__Work instructions__. Please write out all the data that follows exactly, without the pictures.
::::::::::
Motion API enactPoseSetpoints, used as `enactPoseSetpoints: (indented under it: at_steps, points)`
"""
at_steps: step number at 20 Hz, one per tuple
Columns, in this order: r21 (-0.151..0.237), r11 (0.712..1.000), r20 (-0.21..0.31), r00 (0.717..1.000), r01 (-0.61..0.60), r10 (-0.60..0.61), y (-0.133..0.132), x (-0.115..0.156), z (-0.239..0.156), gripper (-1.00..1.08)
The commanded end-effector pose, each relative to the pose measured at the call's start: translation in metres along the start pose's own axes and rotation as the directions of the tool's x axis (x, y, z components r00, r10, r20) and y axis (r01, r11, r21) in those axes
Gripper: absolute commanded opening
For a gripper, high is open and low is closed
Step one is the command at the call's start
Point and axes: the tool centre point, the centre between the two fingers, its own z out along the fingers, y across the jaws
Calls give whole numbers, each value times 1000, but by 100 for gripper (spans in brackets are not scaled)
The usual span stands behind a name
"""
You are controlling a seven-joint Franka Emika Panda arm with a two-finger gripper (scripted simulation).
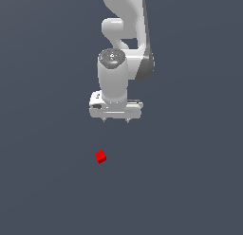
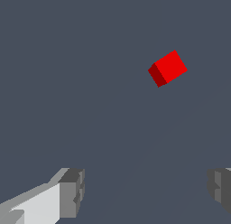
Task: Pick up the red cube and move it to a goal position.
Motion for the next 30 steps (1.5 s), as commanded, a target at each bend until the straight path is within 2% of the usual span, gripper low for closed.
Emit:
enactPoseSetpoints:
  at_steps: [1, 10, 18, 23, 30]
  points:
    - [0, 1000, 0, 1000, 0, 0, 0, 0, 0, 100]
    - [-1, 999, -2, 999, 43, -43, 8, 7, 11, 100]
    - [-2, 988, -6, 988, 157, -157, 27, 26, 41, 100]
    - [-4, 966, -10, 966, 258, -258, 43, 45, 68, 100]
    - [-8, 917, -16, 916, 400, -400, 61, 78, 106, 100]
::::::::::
__Response to the task__.
Motion API enactPoseSetpoints, used as `enactPoseSetpoints: (indented under it: at_steps, points)`
"""
at_steps: step number at 20 Hz, one per tuple
Columns, in this order: r21 (-0.151..0.237), r11 (0.712..1.000), r20 (-0.21..0.31), r00 (0.717..1.000), r01 (-0.61..0.60), r10 (-0.60..0.61), y (-0.133..0.132), x (-0.115..0.156), z (-0.239..0.156), gripper (-1.00..1.08)
The commanded end-effector pose, each relative to the pose measured at the call's start: translation in metres along the start pose's own axes and rotation as the directions of the tool's x axis (x, y, z components r00, r10, r20) and y axis (r01, r11, r21) in those axes
Gripper: absolute commanded opening
For a gripper, high is open and low is closed
Step one is the command at the call's start
Point and axes: the tool centre point, the centre between the two fingers, its own z out along the fingers, y across the jaws
Calls give whole numbers, each value times 1000, but by 100 for gripper (spans in brackets are not scaled)
The usual span stands behind a name
"""
You are controlling a seven-joint Franka Emika Panda arm with a two-finger gripper (scripted simulation).
Task: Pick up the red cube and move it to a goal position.
Motion for the next 30 steps (1.5 s), as commanded, a target at each bend until the straight path is within 2% of the usual span, gripper low for closed.
Emit:
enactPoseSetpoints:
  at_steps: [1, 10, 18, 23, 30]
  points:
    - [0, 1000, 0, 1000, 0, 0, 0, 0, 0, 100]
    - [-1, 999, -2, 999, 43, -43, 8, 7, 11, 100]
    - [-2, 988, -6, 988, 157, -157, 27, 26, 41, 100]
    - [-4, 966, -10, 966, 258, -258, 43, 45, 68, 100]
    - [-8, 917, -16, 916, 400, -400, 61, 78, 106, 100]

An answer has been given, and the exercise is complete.